I’m left handed. Primary sporting clays gun is a Beretta 682 Sporting. Currently shoot about 65- 70%. Bought the Beretta with a right handed stock…I know it doesn’t fit perfect…what improvement could I expect if I had the gun fitted…5%, 10%, ?.
First a definition of terms. We will use the British terminology because they are the people who fool around with this the most, although the Italians cast just about everything too. Most of the American gun making trade uses these terms also.
CAST OFF: a bending of the stock to the right when viewing from the rear of the gun. This is away from the face of a right handed shooter and towards the face of a left handed shooter.
CAST ON: a bending of the stock to the left when viewing from the rear of the gun. This is towards the face of a right handed shooter and away from the face of a left handed shooter.
Cast off always bends to the right whether you are talking to a left or right handed shooter. It might better be described as “cast right”, but that term is not used. Cast on is always bent to the left, regardless of the handedness of the shooter. Confused yet?
How do you know your Beretta doesn’t fit? Just because it is cast off for a righty (and thus bent towards the face of a lefty), does not automatically mean that it does not fit you perfectly. One of the best right handed shooters in the East (an Englishman) uses a stock cast on for a lefty. I am right handed and shoot both stocks with no cast and stocks with some cast on for a lefty, but never a stock cast off for a righty. It all depends on your shooting style and facial structure.

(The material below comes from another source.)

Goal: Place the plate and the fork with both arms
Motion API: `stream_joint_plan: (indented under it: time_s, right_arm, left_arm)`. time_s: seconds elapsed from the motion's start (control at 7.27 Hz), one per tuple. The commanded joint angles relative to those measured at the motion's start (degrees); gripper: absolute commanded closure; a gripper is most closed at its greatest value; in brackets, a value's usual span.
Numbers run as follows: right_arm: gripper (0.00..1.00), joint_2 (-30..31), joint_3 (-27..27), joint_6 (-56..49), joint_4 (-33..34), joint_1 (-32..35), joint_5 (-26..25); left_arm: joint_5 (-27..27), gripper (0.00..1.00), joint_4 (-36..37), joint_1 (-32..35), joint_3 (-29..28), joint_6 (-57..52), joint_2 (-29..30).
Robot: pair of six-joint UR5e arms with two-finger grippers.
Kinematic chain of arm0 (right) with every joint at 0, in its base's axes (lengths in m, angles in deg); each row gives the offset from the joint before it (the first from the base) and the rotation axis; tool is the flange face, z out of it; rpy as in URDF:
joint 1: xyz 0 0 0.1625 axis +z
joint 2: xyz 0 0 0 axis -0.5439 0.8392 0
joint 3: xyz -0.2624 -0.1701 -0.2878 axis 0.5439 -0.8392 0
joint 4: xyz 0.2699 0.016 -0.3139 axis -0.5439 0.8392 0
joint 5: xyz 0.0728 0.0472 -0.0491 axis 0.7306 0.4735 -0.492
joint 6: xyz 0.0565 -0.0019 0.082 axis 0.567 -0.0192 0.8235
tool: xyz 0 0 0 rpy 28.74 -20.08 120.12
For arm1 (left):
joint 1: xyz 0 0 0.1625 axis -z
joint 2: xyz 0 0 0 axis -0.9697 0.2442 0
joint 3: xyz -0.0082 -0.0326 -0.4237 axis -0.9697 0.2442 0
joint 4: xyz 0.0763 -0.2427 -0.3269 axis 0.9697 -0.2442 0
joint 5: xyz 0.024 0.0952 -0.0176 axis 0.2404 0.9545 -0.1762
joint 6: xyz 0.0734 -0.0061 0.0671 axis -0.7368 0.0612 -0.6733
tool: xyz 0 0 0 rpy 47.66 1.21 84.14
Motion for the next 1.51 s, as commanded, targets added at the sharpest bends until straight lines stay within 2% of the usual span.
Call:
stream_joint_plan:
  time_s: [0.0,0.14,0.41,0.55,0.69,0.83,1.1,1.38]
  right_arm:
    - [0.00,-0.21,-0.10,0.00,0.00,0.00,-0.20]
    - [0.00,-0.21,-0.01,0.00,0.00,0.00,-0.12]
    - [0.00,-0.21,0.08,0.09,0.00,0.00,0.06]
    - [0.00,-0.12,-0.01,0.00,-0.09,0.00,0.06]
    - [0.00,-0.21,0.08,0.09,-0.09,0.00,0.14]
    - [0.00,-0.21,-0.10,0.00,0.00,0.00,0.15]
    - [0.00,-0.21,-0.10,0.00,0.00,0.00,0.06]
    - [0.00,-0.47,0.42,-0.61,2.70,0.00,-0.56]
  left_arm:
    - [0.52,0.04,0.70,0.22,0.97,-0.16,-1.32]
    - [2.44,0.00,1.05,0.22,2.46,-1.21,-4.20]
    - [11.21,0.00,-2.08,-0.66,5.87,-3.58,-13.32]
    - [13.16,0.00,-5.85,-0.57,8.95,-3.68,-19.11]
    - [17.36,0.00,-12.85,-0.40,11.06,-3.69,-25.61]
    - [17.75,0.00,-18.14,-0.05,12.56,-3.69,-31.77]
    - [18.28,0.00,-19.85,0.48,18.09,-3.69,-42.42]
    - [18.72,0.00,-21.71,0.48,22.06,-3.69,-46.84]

Many of the right handed shooters I know take a terrific facial pounding when they shoot “right handed” stocks that contain cast off such as the Citori GTI, 325 and 425. Beretta target stocks are often thicker and, while cast, it is not as pronounced. Stocks bent away from the face do work for some shooters, especially those who shoot with a fairly erect head, but they are absolute death to others.
The whole reason for casting a stock is to permit the shooter to align his eye over the rib. If you are looking right down the rib when you naturally cheek the gun, that stock is correct for you no matter how it is bent. If not, then not.
One advantage of having the stock bent inward towards the face is the virtual elimination of cheek slap. The more the stock is bent away from the face, the more slap you get. Think about the geometry for a moment and it will make sense.
You should check your gun for point of impact before you start bending anything. If normal mounting and shooting centers your aiming point, stop there and go have a beer. If your pattern is to the RIGHT of the aiming point, you probably will have to have the stock straightened out or even bent away from your face (thus making it more of a left handed stock). I doubt that your pattern will be to the LEFT of the aiming point with the current stock, but if it is you need to get it bent even more towards your face.
Most common American guns do not have any cast at all. The popular Remington autos and pumps are a good example. Both lefties and righties seem to have no trouble setting records with them.
I have no way of knowing how much your scores will improve (if at all) with a properly fit gun. A well fit stock is very important to some people and not at all to others. For example: some time ago, Andy Duffy won the NSCA national championship of sporting clays for his second year in a row. His Citori 325 was set up fairly high- probably 1 3/8″->2″. After the Nationals he switched to a Browning Gold semi-auto and proceeded to win the Pan-American FITASC Championship and the NSCA All Around shotgun championship. That semi-auto stock was very much lower than the 325’s. I shot both of his guns and I mean VERY much lower. It just does not matter to some people.